Humans Struggle to Detect Deepfake Speech, New Research Reveals
New research conducted by UCL has revealed that humans face challenges when it comes to detecting artificially generated speech, with an accuracy rate of only 73%. Surprisingly, the accuracy remains consistent whether the speech is in English or Mandarin.
Deepfakes are a type of synthetic media designed to mimic a person’s voice or appearance. They fall under the category of generative artificial intelligence (AI) and employ machine learning algorithms to recreate original sound or imagery by learning patterns and characteristics from datasets of real individuals.
In the past, deepfake speech algorithms required a large number of samples to generate authentic audio. However, the latest pre-trained algorithms can now generate a person’s voice using just a three-second clip of them speaking. Open-source algorithms are readily available, and with some expertise, individuals can train them within a few days.
Even tech giant Apple recently introduced software that allows users to create a replica of their own voice using only 15 minutes of recordings.
To investigate the detection capabilities of humans when it comes to differentiating between real and fake speech, researchers at UCL employed a text-to-speech (TTS) algorithm trained on two publicly available datasets, one in English and the other in Mandarin.

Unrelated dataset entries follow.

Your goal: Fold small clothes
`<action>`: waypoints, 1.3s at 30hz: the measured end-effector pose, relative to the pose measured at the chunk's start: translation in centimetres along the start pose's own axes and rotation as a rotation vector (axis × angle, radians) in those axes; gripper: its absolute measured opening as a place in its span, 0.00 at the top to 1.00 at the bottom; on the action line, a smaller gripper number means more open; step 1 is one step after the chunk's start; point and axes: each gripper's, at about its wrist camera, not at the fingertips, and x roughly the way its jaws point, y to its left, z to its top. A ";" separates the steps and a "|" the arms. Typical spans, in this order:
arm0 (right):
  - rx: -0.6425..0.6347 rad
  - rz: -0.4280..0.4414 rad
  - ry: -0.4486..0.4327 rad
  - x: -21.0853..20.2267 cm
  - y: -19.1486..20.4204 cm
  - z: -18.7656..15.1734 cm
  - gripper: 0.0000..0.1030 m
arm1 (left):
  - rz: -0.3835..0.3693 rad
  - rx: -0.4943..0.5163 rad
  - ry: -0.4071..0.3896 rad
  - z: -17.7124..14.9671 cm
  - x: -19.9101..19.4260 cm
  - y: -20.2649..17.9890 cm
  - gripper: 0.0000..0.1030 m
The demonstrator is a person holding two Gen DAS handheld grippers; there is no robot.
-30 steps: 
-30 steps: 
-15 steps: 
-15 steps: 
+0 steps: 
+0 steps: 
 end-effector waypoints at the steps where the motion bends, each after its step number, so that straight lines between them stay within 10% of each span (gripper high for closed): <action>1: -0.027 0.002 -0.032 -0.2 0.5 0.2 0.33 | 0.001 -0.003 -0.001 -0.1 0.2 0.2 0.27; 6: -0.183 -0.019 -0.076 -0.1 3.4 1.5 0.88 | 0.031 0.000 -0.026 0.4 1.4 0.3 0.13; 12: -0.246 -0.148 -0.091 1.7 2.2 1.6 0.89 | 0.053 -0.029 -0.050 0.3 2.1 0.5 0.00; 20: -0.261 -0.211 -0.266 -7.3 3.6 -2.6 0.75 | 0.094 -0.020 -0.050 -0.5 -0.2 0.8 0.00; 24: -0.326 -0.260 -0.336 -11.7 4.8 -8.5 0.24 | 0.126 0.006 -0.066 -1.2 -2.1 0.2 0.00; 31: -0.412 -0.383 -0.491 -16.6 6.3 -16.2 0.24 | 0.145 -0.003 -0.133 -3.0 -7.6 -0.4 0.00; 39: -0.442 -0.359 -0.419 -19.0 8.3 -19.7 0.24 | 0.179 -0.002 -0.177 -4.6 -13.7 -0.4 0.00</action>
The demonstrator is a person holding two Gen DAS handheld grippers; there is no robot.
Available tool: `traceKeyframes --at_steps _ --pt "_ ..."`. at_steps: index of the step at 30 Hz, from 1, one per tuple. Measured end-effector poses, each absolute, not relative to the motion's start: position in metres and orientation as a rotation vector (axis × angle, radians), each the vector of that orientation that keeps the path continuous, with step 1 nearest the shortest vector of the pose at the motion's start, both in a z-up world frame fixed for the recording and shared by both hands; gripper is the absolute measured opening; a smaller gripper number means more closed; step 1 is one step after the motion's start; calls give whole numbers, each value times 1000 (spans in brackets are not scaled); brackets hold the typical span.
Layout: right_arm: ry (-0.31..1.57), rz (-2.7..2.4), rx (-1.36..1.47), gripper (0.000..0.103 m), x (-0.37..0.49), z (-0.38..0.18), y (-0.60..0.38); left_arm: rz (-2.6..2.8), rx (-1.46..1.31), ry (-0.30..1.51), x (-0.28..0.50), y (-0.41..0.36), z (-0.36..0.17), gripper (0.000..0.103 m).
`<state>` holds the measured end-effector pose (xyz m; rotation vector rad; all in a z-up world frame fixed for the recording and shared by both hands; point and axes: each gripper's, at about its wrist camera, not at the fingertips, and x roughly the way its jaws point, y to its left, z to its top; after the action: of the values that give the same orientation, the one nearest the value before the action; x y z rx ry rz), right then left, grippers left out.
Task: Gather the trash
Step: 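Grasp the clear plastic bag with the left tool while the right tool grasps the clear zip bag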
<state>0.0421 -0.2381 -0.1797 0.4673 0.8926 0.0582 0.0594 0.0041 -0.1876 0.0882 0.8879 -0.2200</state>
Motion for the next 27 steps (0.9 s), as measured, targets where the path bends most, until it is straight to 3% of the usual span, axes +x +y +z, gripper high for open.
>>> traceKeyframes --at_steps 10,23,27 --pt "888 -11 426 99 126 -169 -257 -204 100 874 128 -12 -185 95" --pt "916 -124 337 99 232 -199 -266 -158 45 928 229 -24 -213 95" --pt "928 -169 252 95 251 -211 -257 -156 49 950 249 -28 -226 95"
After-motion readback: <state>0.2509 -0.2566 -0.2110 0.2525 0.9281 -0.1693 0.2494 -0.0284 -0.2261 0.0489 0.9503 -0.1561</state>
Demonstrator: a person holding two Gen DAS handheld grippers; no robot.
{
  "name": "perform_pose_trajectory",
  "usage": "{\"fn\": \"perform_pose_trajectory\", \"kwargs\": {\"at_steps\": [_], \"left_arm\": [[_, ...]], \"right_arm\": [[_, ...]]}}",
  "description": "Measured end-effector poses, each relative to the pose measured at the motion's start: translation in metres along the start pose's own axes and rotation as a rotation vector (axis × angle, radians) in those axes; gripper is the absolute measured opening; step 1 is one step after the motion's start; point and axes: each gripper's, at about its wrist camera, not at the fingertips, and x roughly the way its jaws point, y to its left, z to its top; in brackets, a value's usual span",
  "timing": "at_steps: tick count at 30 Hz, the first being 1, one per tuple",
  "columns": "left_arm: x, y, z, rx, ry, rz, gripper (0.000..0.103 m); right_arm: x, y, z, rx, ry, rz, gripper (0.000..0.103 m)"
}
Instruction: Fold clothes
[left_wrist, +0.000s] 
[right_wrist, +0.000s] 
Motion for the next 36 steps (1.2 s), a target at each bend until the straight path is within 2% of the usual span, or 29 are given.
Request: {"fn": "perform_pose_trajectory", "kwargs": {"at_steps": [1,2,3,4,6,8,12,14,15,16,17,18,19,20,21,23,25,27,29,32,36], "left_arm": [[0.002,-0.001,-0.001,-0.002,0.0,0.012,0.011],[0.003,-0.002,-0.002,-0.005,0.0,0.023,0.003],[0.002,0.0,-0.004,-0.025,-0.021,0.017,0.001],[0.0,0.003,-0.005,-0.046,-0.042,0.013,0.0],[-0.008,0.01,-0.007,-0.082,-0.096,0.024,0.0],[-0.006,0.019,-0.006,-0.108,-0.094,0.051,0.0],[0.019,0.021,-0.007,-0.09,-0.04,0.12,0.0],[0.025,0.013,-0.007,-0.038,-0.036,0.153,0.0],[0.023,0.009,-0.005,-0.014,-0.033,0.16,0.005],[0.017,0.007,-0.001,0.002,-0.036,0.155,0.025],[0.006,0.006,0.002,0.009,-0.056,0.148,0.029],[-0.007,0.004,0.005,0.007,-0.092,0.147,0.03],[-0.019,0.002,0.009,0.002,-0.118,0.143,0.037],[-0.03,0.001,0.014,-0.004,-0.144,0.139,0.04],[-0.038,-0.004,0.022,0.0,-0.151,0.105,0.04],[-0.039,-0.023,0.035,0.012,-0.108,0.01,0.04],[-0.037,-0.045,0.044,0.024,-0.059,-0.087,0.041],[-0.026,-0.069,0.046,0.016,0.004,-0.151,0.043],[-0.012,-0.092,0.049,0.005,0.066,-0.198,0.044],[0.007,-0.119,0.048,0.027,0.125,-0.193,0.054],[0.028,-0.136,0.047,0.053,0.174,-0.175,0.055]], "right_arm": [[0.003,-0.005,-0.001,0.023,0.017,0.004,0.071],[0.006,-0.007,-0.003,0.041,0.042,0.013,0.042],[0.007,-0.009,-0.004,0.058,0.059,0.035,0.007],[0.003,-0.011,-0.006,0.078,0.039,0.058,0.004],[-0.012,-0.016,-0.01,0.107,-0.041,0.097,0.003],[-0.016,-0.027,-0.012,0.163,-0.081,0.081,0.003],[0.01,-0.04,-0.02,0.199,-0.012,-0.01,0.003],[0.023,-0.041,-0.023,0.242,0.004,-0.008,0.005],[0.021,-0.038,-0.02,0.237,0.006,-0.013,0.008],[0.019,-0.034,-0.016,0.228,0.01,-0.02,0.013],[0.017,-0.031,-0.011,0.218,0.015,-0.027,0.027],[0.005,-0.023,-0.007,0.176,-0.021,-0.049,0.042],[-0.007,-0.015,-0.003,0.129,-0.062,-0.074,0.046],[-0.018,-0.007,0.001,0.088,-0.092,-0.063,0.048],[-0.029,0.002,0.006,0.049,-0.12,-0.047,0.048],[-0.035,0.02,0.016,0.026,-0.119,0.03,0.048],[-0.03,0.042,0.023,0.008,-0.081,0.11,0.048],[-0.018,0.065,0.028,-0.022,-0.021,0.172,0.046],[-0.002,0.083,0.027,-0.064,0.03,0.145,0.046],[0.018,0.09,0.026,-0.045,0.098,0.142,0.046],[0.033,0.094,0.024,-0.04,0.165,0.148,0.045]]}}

The algorithm was used to generate 50 deepfake speech samples in each language, distinct from the training data, to prevent the algorithm from reproducing the original input.

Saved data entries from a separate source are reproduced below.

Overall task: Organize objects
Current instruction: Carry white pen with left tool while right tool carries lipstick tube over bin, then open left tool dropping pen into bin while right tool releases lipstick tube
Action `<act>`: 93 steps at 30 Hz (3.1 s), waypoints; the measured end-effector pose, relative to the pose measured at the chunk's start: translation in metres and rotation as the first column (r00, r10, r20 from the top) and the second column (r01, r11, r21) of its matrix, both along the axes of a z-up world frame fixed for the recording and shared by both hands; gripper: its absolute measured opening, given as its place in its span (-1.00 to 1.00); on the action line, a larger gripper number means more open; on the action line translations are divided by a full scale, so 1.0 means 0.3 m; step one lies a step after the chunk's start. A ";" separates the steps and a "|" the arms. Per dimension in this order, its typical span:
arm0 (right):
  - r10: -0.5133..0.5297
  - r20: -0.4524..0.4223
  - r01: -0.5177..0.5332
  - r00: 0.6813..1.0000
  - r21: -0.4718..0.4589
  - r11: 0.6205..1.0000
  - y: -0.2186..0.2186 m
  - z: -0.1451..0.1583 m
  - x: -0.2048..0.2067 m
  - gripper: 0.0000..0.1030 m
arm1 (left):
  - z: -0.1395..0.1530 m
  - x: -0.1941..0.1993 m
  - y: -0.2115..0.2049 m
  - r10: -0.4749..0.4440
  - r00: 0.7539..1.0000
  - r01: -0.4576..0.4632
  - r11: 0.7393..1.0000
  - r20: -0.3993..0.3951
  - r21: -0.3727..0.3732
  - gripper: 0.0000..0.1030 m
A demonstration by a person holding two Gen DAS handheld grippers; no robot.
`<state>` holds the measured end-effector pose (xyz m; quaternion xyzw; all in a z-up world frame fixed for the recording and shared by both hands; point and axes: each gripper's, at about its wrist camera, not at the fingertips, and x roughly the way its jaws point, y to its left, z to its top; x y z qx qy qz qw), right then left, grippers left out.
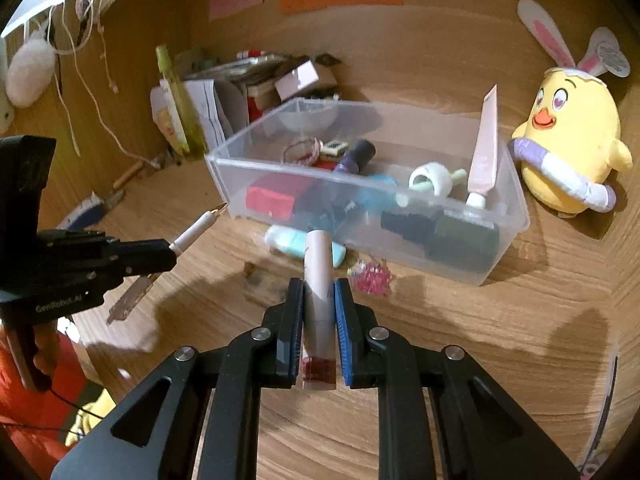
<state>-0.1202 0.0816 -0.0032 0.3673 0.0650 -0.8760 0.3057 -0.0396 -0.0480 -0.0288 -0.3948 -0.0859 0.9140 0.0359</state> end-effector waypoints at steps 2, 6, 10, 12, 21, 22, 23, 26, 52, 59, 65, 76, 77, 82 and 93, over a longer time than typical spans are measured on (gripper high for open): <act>-0.006 -0.014 0.006 1.000 -0.022 1.000 0.005 0.023 0.001 -0.73 | 0.029 -0.002 0.008 -0.003 1.000 0.003 1.000 -0.024 0.001 -0.80; -0.020 -0.041 0.018 0.999 -0.054 0.998 0.011 0.067 0.004 -0.73 | 0.081 -0.013 0.021 -0.012 0.998 0.013 1.000 -0.065 0.009 -0.80; -0.029 -0.072 0.024 0.997 -0.078 0.997 0.026 0.111 -0.001 -0.73 | 0.127 -0.034 0.032 -0.019 0.995 0.021 1.000 -0.098 0.011 -0.80; -0.036 -0.081 0.029 0.996 -0.087 0.996 0.031 0.126 -0.007 -0.73 | 0.146 -0.050 0.032 -0.022 0.993 0.025 1.000 -0.113 0.018 -0.80; -0.075 -0.127 0.062 0.989 -0.101 0.993 0.047 0.188 -0.066 -0.73 | 0.217 -0.122 0.036 -0.050 0.984 0.058 0.997 -0.171 0.041 -0.80; -0.080 -0.131 0.067 0.988 -0.101 0.993 0.048 0.193 -0.075 -0.73 | 0.222 -0.138 0.038 -0.054 0.983 0.062 0.997 -0.174 0.041 -0.80; -0.084 -0.134 0.071 0.987 -0.101 0.992 0.050 0.198 -0.085 -0.73 | 0.225 -0.150 0.040 -0.056 0.983 0.064 0.997 -0.176 0.039 -0.80; -0.096 -0.142 0.082 0.985 -0.102 0.991 0.054 0.212 -0.117 -0.73 | 0.230 -0.193 0.043 -0.061 0.983 0.069 0.997 -0.174 0.038 -0.80; -0.139 -0.018 0.139 0.990 0.002 0.990 -0.032 0.050 -0.375 -0.73 | 0.135 -0.545 -0.018 -0.046 0.999 0.048 0.997 -0.025 0.068 -0.80; -0.104 0.008 0.103 0.995 0.029 0.994 -0.060 0.024 -0.379 -0.72 | 0.103 -0.578 0.004 -0.068 0.998 0.068 0.996 -0.003 0.053 -0.80; -0.116 0.008 0.116 0.993 0.028 0.993 -0.049 0.029 -0.371 -0.64 | 0.139 -0.545 0.024 -0.088 0.995 0.089 0.995 -0.038 0.033 -0.80; -0.127 -0.050 0.128 0.991 0.022 0.992 -0.022 0.102 -0.280 -0.47 | 0.164 -0.424 0.016 -0.087 0.995 0.088 0.996 -0.051 0.022 -0.74; -0.127 -0.054 0.128 0.990 0.021 0.992 -0.021 0.107 -0.271 -0.43 | 0.164 -0.414 0.015 -0.086 0.995 0.087 0.996 -0.053 0.021 -0.70; -0.134 -0.078 0.136 0.988 0.015 0.991 -0.012 0.129 -0.212 -0.39 | 0.162 -0.361 0.012 -0.072 0.995 0.072 0.997 -0.067 0.001 -0.49; -0.151 -0.109 0.154 0.983 0.015 0.988 0.002 0.137 -0.113 0.12 | 0.158 -0.249 0.016 -0.062 0.993 0.060 0.998 -0.095 -0.023 0.09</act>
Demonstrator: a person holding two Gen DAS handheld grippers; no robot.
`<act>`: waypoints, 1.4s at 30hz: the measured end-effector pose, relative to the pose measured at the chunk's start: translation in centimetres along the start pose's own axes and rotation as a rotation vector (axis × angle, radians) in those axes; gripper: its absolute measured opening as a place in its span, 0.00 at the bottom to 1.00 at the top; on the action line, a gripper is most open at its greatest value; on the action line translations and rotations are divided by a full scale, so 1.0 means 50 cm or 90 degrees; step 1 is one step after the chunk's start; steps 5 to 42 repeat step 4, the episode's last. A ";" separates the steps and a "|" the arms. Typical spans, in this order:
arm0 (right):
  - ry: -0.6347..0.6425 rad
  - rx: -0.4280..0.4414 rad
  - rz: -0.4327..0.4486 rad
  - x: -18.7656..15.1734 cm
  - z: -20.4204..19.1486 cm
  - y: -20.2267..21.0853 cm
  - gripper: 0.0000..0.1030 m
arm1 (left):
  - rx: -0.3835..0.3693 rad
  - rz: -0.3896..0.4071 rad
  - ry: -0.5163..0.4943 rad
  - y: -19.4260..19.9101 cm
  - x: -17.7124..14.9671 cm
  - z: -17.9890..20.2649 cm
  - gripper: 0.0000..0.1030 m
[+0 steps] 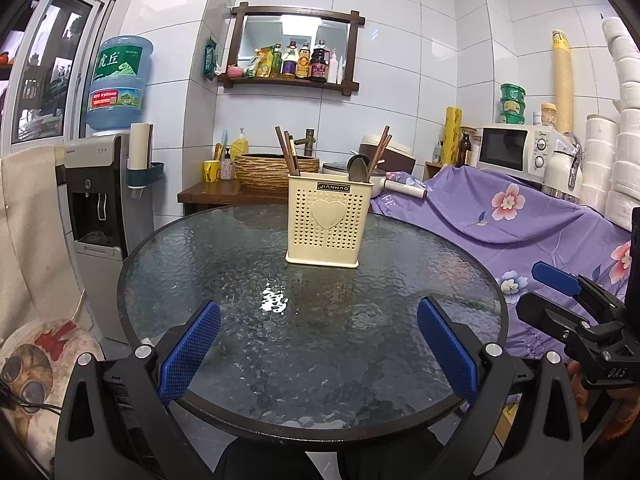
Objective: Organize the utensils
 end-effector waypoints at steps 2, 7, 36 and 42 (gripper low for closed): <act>-0.001 0.000 0.000 0.000 0.000 0.000 0.94 | 0.001 -0.002 -0.001 -0.001 -0.001 0.000 0.94; -0.001 0.000 -0.001 -0.001 0.001 0.000 0.94 | 0.003 -0.003 -0.003 -0.002 0.000 0.001 0.94; -0.001 0.000 -0.001 -0.001 0.001 0.000 0.94 | 0.003 -0.003 -0.003 -0.002 0.000 0.001 0.94; -0.001 0.000 -0.001 -0.001 0.001 0.000 0.94 | 0.003 -0.003 -0.003 -0.002 0.000 0.001 0.94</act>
Point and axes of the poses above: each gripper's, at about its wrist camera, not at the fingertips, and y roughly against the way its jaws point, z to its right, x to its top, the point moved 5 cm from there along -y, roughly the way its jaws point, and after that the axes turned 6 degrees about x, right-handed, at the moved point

These artificially generated samples, along with genuine samples, were played for 529 participants to evaluate their ability to identify authentic speech. The results revealed that participants could only recognize fake speech with a mere 73% accuracy, which improved only slightly after receiving training to recognize aspects of deepfake speech.
Kimberly Mai, first author of the study and affiliated with UCL Computer Science, commented on the findings saying, Our research confirms that humans are unable to consistently detect deepfake speech, regardless of whether they have received training to identify artificial content. It is worth noting that the samples used in our study were created using relatively old algorithms, raising concerns about human detection capabilities when faced with deepfake speech generated using the most advanced technology available today and in the future.
Moving forward, the next step for researchers is to develop more sophisticated automated speech detectors. This ongoing effort aims to create detection capabilities to counteract the threat posed by artificially generated audio and imagery.
While generative AI audio technology offers benefits such as improving accessibility for those with limited speech abilities or those suffering from voice loss due to illness, there are growing concerns about criminals and nation states exploiting such technology to cause harm.
Instances of deepfake speech being used by criminals have been documented, including a case in 2019 where the CEO of a British energy company fell victim to a deepfake recording of his boss’s voice, which convinced him to transfer large sums of money to a false supplier.
Professor Lewis Griffin, senior author of the study and affiliated with UCL Computer Science, highlighted the need for governments and organizations to devise strategies to address potential misuse of generative artificial intelligence tools. Nonetheless, the professor also acknowledged the positive possibilities on the horizon, urging the recognition of the benefits that lie ahead alongside these risks.
As generative artificial intelligence technology advances and its tools become more accessible, a careful balance must be struck to maximize its advantages while mitigating potential abuse. It is crucial to strike a balance between harnessing the positive potential and protecting individuals and societies from the negative consequences.
In conclusion, deepfake speech remains a concerning and challenging phenomenon. The ability of artificial intelligence algorithms to generate remarkably realistic audio poses significant risks that demand urgent attention. Researchers continue to work towards improving detection capabilities, but a comprehensive strategy involving both technological advancements and societal awareness is essential to effectively navigate this evolving landscape of artificial media.